Chevron sanctions Anchor project in deepwater US Gulf of Mexico

Dec. 12, 2019
Chevron Corp. has sanctioned the Anchor project in the US Gulf of Mexico, marking the industry’s first deepwater high-pressure development to achieve a final investment decision.

Chevron Corp. has sanctioned the Anchor project in the US Gulf of Mexico, marking the industry’s first deepwater high-pressure development to achieve a final investment decision. At a cost of $5.7 billion, Stage 1 of Anchor development consists of a seven-well subsea development and semi-submersible floating production unit. First oil is anticipated in 2024.

Anchor field lies in the Green Canyon area, 225 km off the coast of Louisiana, in water depths of 1,524 m. The planned facility has a design capacity of 75,000 bbl of crude oil and 28 MMcfd of natural gas. The total potentially recoverable oil-equivalent resources for Anchor are estimated to exceed 440 million bbl. The discovery was successfully appraised in the Lower Tertiary Wilcox trend in October 2015 (OGJ Online, Oct. 29, 2015).

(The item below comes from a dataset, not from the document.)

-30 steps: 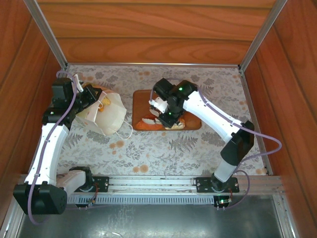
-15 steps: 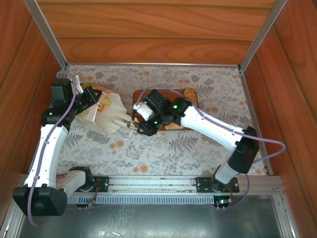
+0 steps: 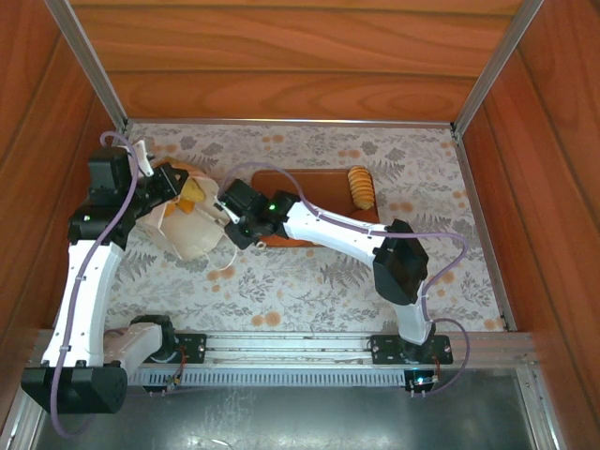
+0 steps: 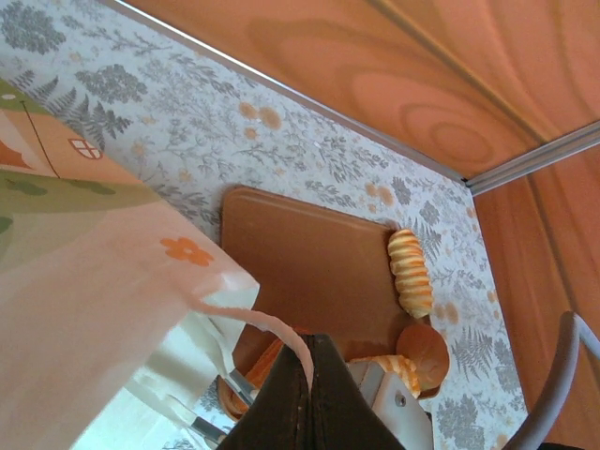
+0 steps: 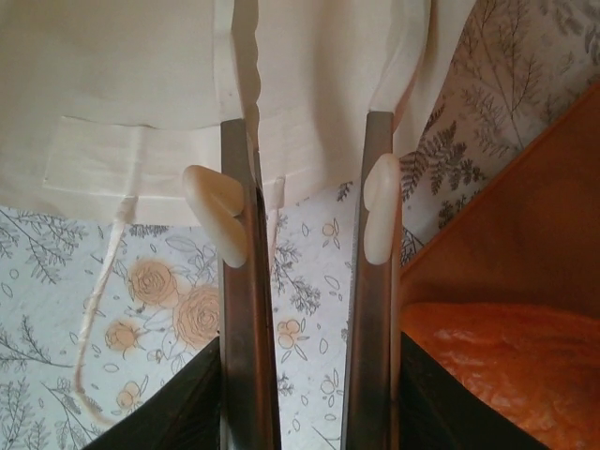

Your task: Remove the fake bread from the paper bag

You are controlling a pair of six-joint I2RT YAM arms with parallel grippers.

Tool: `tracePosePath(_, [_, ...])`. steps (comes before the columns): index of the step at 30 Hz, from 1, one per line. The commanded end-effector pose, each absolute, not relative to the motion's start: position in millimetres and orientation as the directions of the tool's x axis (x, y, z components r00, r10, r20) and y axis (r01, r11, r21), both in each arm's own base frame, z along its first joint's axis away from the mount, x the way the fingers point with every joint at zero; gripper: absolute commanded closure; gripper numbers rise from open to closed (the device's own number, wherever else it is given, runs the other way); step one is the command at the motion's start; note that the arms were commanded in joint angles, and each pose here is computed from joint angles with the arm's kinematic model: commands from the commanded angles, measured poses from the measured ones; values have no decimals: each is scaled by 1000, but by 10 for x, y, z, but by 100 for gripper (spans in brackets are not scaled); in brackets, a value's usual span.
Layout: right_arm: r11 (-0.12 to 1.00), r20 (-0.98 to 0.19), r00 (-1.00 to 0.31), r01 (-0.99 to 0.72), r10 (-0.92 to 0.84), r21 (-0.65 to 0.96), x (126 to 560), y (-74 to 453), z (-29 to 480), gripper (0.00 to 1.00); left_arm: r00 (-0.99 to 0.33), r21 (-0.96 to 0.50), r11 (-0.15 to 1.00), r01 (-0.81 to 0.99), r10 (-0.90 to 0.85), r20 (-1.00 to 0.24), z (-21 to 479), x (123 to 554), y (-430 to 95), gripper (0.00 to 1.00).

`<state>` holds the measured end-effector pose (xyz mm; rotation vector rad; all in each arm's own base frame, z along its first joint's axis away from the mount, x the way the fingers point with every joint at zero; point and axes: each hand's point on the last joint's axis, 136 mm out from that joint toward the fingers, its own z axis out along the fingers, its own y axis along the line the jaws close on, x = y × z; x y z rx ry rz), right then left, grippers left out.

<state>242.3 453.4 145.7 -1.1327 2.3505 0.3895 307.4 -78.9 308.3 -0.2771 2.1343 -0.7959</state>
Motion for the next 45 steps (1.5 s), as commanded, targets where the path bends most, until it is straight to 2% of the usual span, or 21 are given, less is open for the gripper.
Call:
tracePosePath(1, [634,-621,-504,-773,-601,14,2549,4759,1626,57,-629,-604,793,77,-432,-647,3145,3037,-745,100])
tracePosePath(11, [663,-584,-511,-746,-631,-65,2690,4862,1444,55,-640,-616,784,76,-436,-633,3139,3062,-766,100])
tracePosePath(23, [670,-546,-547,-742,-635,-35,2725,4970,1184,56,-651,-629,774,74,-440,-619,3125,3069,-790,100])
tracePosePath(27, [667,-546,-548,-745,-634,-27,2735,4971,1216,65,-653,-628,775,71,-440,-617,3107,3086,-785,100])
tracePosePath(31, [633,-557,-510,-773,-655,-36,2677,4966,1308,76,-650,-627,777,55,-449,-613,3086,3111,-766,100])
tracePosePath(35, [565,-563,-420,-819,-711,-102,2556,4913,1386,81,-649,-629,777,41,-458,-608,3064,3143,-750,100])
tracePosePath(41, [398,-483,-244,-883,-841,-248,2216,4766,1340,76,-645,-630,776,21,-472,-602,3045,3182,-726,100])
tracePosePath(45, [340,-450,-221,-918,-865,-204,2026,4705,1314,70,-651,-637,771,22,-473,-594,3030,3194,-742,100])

Delivery of the new technology, which is capable of handling pressures of 20,000 psi, also enables access to other high-pressure resource opportunities across the Gulf of Mexico for Chevron and the industry, the company said.

“For new projects in the Gulf of Mexico, we have reduced development costs by nearly a third, compared to our last generation of greenfield deepwater investments,” said Steve Green, president of Chevron North America Exploration and Production. “We’re doing this by standardizing equipment, utilizing fit-for-purpose surface facilities that require less capital and employing drill to fill strategies,” he said.

The project's sanction "shows that the US Gulf of Mexico still offers attractive investment opportunities for large greenfield developments," said Justin Rostant, an analyst with Wood Mackenzie's Gulf of Mexico team. "While over 80% of projects sanctioned in the last 5 years are shorter-cycle subsea tiebacks, standalone developments like Anchor are still able to compete for development capital," he said. 

The project is the first of three 20-K projects that Wood Mackenzie expects to reach FID within the next 18 months, Rostant said. "We estimate that these three projects combined hold approximately 1 billion bbl of oil equivalent in reserves and will require over $10 billion of capital investments.”

Wood Mackenzie values Anchor at $1.5 billion with a development-cycle breakeven of $51/bbl (Brent).

Chevron USA Inc. is operator with 62.86% interest. Total E&P USA Inc. holds 37.14%.